You should be paying attention to the first term, I think, since that's about one-third of the number you want.

[QUOTE=science_man_88;225416]the second term's numerator could be turned into a mersenne prime but I doubt that helps the other numerator or fraction.[/QUOTE]

I'm an idiot the second term's numerator is a Mersenne where p=x-1


times the first by 3 and add 1 to the -2 to get -1 and we get another Mersenne with p=2x-1. so these can be transformed to Mersenne numbers since we have an equation maybe it's time to apply it.

[QUOTE=science_man_88;225420]times the first by 3 and add 1 to the -2 to get -1 and we get another Mersenne with p=2x-1. so these can be transformed to Mersenne numbers since we have an equation maybe it's time to apply it.[/QUOTE]
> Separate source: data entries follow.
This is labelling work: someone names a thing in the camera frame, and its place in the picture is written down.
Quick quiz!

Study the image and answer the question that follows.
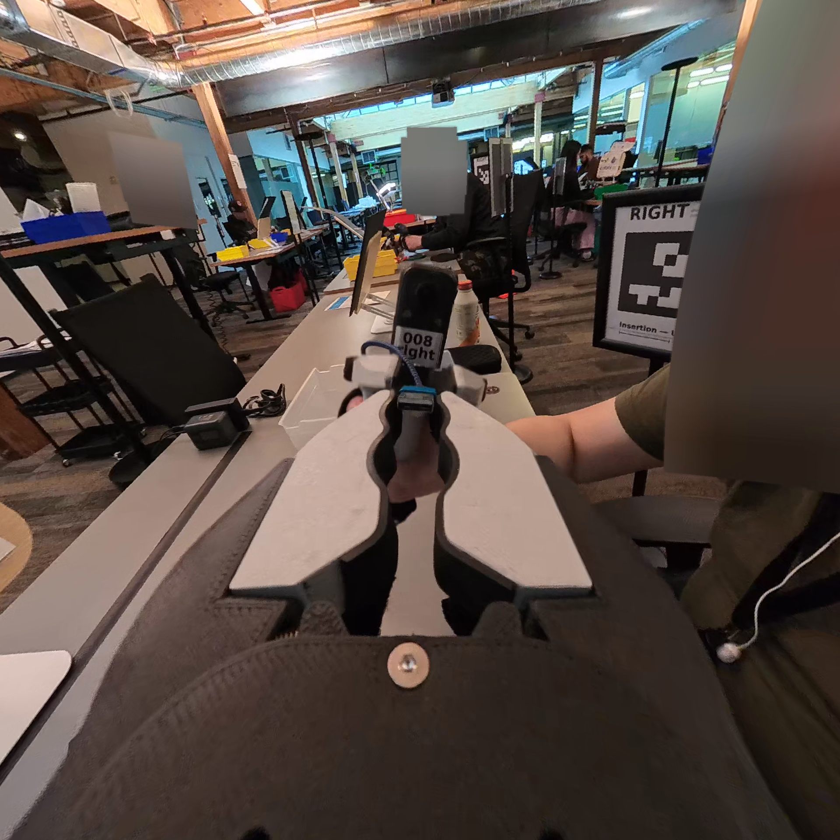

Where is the black office chair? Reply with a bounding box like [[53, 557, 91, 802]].
[[459, 169, 547, 385]]

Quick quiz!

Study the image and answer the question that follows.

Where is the person's right hand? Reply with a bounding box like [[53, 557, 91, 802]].
[[388, 453, 448, 505]]

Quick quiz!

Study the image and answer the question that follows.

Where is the blue storage bin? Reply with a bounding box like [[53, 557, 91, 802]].
[[21, 211, 112, 245]]

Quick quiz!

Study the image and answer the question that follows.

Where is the person's olive shirt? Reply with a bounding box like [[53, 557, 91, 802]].
[[613, 364, 840, 840]]

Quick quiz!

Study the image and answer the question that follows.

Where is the white board stand base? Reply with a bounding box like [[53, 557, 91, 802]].
[[0, 650, 72, 765]]

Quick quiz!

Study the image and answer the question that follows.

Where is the coiled black adapter cable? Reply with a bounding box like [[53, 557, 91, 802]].
[[241, 384, 287, 419]]

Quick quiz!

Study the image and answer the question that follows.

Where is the black power adapter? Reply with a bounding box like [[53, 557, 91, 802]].
[[185, 397, 252, 452]]

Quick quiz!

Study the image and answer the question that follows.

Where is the black oval case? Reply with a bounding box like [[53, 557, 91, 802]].
[[451, 346, 504, 376]]

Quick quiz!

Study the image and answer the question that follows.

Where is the black metal cart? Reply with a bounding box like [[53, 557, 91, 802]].
[[0, 252, 148, 487]]

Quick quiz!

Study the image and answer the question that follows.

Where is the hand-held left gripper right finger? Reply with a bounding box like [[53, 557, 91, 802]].
[[433, 391, 595, 635]]

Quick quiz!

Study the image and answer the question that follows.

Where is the black framed marker sign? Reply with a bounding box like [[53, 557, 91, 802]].
[[471, 138, 513, 217], [592, 184, 706, 361]]

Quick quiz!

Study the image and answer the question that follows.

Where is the silver ventilation duct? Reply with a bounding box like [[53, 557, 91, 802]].
[[0, 0, 664, 89]]

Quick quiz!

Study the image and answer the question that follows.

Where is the clear plastic bin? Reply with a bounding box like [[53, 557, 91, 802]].
[[279, 366, 368, 450]]

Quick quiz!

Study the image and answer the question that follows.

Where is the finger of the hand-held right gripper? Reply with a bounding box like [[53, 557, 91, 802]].
[[440, 364, 488, 403], [344, 354, 401, 403]]

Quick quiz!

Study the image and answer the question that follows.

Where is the blue braided USB cable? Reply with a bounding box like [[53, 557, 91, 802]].
[[361, 340, 437, 416]]

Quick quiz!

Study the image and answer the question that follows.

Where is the person's right forearm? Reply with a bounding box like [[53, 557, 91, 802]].
[[505, 394, 665, 483]]

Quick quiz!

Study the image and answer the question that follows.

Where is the black slanted panel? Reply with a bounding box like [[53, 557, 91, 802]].
[[49, 276, 249, 427]]

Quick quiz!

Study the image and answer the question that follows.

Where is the wooden standing desk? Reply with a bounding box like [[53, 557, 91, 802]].
[[0, 226, 204, 329]]

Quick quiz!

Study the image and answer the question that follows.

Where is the black floor lamp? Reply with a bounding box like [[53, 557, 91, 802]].
[[656, 57, 700, 188]]

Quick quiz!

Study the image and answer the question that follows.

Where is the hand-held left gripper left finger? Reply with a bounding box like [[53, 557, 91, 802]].
[[230, 391, 401, 635]]

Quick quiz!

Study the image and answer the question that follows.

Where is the white earphone cable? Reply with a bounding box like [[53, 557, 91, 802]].
[[717, 530, 840, 664]]

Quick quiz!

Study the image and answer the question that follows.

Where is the white plastic bottle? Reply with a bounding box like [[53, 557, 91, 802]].
[[453, 280, 482, 347]]

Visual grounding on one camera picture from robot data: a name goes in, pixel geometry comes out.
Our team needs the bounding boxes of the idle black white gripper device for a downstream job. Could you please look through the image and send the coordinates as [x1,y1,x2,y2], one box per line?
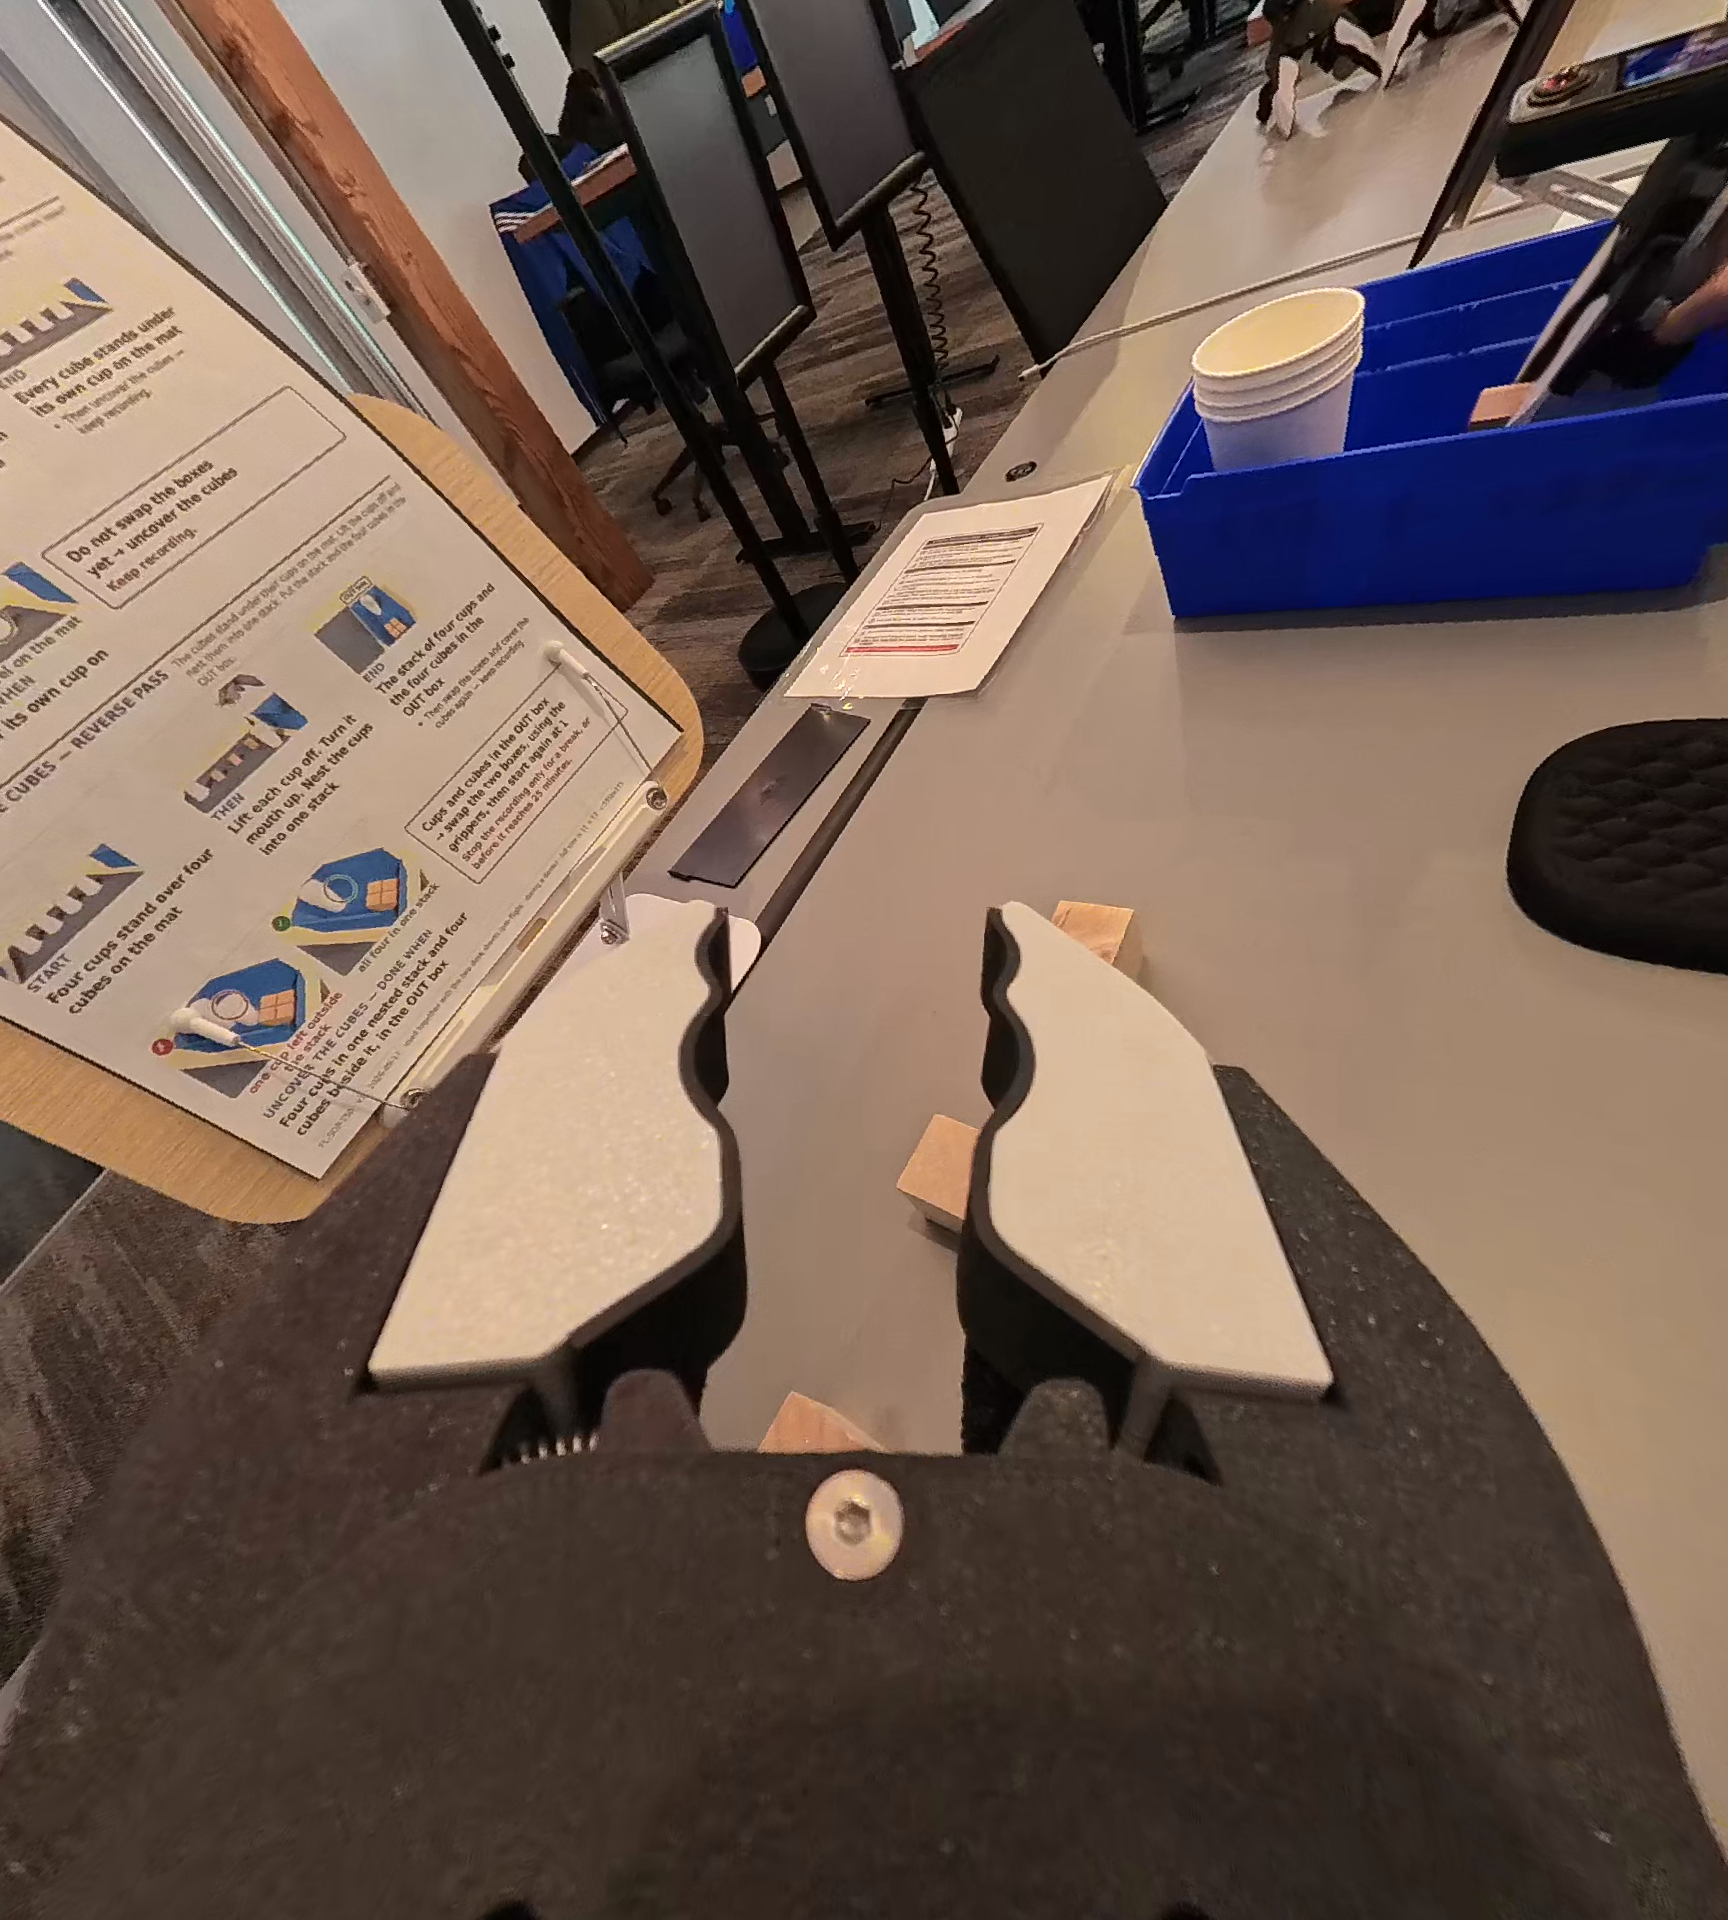
[1379,0,1524,66]
[1253,0,1383,139]

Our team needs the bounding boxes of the laminated paper sheet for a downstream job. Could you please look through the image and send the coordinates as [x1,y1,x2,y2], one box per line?
[783,471,1118,704]

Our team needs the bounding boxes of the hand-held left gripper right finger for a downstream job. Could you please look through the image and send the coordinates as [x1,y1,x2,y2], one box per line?
[957,899,1334,1454]

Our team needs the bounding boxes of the tilted dark stand board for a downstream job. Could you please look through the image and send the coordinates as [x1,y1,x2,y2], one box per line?
[1407,0,1578,272]

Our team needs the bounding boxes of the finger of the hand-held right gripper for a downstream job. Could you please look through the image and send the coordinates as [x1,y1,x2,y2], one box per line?
[1505,224,1631,432]

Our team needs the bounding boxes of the black pole with round base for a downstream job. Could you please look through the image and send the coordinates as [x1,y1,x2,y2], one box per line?
[440,0,854,692]

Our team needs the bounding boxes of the black display screen on stand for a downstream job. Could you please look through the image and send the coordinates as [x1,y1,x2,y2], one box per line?
[593,5,870,582]
[735,0,965,456]

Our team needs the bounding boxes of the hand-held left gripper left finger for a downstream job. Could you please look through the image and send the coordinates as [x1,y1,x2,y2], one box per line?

Write out the full equation first and make sure it's right.

[TEX]\frac{2^{2x-1}-2}{3}-\frac{2^{x-1}-1}{1}[/TEX]

3 times the first gives:

[TEX]2^{2x-1}-2[/TEX] add 1 and you get [TEX]2^{p=2x-1}-1[/TEX]


so both can become Mersenne numbers

I meant with the sum. [TEX]2^{2x-1}-1=2^{2x-1}-1[/TEX] is a boring equation.